Flexible manipulators are finding their way in industrial and space robotics applications due to their lighter weight and faster response time compared to rigid manipulators. Control of flexible manipulators has been studied extensively for more than a decade by several researchers (Book 1993, Cannon and Schmitz 1984, De Luca and Siciliano 1989, Siciliano and Book 1988, Vidyasagar and Anderson 1989, and Wang and etc. 1989). Despite their applications, control of flexible manipulators has proven to be rather complicated.

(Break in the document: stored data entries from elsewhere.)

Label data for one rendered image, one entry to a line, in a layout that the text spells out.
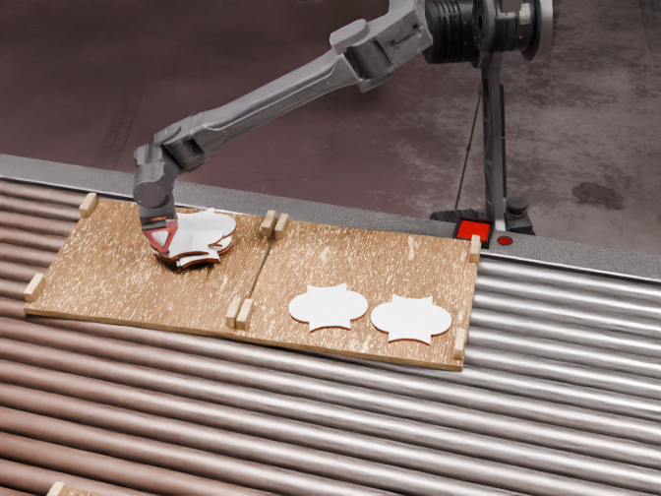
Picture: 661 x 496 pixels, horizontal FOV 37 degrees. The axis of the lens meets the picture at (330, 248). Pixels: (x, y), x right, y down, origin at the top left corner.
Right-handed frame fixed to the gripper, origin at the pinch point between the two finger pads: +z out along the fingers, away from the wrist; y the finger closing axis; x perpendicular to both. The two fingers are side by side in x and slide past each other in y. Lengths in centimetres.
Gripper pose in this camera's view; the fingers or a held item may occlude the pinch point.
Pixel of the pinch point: (160, 237)
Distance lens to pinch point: 192.0
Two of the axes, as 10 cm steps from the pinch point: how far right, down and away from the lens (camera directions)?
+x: 9.7, -1.5, 1.8
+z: 0.1, 7.8, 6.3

It is well known that stabilization of a flexible manipulator can be greatly simplified by collocating the sensors and the actuator, in which the input-output mapping is passive (Wang and Vidyasagar 1990), and a stable controller can be easily devised independent of the structure details. However, the performance of this collocated feedback turns out to be not satisfactory due to a week control of the vibrations of the link (Chudavarapu and Spong 1996). This initiated finding other noncollocated output measurements like the position of the end-point of the link to increase the control performance (Cannon and Schmitz 1984). However, if the end-point is chosen as the output and the joint torque is chosen as the input, the system becomes a nonminimum phase one, hence possibly behave actively. As a result, the small increment of the output feedback controller gains can easily make the closed-loop system unstable. This had led many researchers to seek other outputs for which the passivity property is enjoyed.

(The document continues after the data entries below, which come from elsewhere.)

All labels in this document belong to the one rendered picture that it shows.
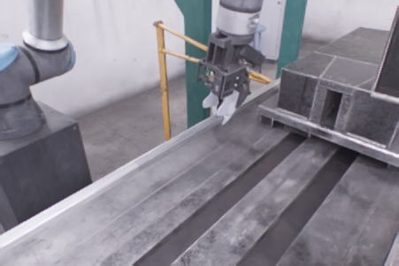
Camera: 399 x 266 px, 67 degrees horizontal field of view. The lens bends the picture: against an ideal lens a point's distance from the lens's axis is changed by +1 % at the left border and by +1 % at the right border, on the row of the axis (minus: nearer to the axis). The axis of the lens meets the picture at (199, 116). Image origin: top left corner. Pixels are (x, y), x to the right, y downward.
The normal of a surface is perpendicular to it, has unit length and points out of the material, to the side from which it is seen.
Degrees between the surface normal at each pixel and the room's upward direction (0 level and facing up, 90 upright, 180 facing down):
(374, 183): 0
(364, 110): 90
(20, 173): 90
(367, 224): 0
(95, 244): 0
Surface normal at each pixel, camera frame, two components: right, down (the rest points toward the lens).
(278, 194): 0.00, -0.87
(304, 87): -0.68, 0.37
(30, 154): 0.78, 0.30
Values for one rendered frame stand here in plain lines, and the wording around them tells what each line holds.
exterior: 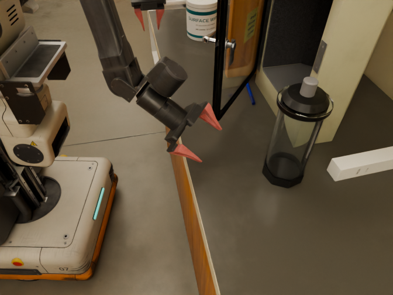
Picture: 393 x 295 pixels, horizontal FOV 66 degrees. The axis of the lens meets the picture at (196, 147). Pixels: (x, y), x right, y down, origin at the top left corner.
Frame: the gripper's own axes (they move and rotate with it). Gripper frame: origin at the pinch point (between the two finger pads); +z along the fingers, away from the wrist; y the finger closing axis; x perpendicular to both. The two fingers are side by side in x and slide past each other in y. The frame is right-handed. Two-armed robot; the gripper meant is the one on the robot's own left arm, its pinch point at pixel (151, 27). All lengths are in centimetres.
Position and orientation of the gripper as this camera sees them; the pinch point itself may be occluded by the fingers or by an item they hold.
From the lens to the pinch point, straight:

Wang and Vidyasagar (1990) proposed the so-called reflected tip position as such an output. This corresponds to the rigid body deflection minus the deflection at the tip of the flexible manipulator. Pota and Vidyasagar (1991) used the same output to show that in the limit, for a non uniform link, the transfer function from the input torque to the derivative of the reflected tip position is passive whenever the ratio of the link inertia to the hub inertia is sufficiently small. Chodavarapu and Spong (1996) considered the virtual angle of rotation, which consists of the hub angle of rotation augmented with a weighted value of the slope of the link at its tip. They showed that the transfer function with this output is minimum phase and that the zero dynamics are stable.
Despite the fact that these previous efforts have succeeded in numerous kinds of applications, the critical drawback was that these are model-based approaches requiring the system parameters or the dynamic structure information at the least. However, interesting systems are uncertain and it is usually hard to obtain the exact dynamic parameters and structure information.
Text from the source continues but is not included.